◆ **What you should do**
Take the lines below between the one holding "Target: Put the" and the one holding "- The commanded", inclusive, and copy them exactly. Add nothing.

◆ **Available data**
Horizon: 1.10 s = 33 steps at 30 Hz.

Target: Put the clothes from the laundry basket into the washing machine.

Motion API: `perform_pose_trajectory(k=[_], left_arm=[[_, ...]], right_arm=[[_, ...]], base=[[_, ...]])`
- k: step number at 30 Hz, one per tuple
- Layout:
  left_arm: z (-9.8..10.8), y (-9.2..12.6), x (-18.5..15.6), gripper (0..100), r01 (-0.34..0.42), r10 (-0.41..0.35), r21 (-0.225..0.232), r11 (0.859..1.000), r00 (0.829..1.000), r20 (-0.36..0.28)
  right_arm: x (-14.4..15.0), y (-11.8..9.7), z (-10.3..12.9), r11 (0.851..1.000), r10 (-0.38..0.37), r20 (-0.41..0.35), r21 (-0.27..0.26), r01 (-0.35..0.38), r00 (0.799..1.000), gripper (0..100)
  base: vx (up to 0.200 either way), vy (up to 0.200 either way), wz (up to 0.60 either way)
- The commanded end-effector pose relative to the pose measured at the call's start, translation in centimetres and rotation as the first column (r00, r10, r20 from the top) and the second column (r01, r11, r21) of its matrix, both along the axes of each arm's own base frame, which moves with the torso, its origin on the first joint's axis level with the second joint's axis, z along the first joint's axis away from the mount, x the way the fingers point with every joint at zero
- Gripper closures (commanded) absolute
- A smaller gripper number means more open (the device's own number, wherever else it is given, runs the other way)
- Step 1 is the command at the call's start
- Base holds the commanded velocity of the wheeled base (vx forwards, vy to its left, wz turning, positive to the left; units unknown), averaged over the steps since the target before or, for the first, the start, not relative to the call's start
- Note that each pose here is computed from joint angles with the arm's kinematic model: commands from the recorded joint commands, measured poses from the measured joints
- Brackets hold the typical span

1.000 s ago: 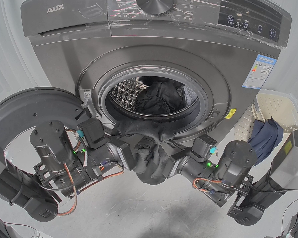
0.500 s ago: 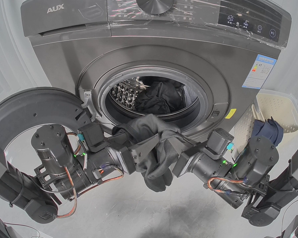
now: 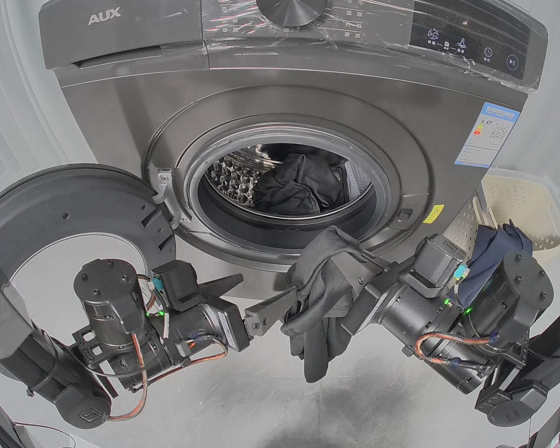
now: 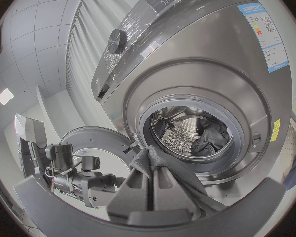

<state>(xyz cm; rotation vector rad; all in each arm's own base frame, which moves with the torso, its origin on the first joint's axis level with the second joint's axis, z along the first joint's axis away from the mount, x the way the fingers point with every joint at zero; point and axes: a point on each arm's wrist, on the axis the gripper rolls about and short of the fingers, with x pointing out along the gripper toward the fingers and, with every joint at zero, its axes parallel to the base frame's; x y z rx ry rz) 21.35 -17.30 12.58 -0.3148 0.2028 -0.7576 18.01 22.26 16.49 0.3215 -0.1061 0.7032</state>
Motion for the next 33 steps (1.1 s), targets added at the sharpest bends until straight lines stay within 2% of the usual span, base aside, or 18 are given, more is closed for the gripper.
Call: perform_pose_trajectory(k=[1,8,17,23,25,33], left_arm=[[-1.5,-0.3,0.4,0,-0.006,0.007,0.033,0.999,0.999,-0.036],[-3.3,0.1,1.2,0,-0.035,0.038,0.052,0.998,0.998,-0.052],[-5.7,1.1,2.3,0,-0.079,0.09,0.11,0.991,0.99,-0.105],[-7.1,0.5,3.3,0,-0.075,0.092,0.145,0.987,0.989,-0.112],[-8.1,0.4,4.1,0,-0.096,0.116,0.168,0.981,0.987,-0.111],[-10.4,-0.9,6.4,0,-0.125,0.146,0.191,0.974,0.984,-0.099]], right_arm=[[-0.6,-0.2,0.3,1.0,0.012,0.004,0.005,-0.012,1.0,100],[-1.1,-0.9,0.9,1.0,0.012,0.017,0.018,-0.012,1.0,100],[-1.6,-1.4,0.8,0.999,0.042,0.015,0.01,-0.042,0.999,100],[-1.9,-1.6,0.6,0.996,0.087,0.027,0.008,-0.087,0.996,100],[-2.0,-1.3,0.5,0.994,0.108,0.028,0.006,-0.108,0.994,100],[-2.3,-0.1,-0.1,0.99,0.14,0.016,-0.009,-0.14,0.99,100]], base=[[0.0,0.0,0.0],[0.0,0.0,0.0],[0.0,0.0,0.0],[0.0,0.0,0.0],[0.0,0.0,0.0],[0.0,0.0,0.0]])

◆ **Task answer**
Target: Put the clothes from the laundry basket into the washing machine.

Motion API: `perform_pose_trajectory(k=[_], left_arm=[[_, ...]], right_arm=[[_, ...]], base=[[_, ...]])`
- k: step number at 30 Hz, one per tuple
- Layout:
  left_arm: z (-9.8..10.8), y (-9.2..12.6), x (-18.5..15.6), gripper (0..100), r01 (-0.34..0.42), r10 (-0.41..0.35), r21 (-0.225..0.232), r11 (0.859..1.000), r00 (0.829..1.000), r20 (-0.36..0.28)
  right_arm: x (-14.4..15.0), y (-11.8..9.7), z (-10.3..12.9), r11 (0.851..1.000), r10 (-0.38..0.37), r20 (-0.41..0.35), r21 (-0.27..0.26), r01 (-0.35..0.38), r00 (0.799..1.000), gripper (0..100)
  base: vx (up to 0.200 either way), vy (up to 0.200 either way), wz (up to 0.60 either way)
- The commanded end-effector pose relative to the pose measured at the call's start, translation in centimetres and rotation as the first column (r00, r10, r20 from the top) and the second column (r01, r11, r21) of its matrix, both along the axes of each arm's own base frame, which moves with the torso, its origin on the first joint's axis level with the second joint's axis, z along the first joint's axis away from the mount, x the way the fingers point with every joint at zero

The output contains nothing more.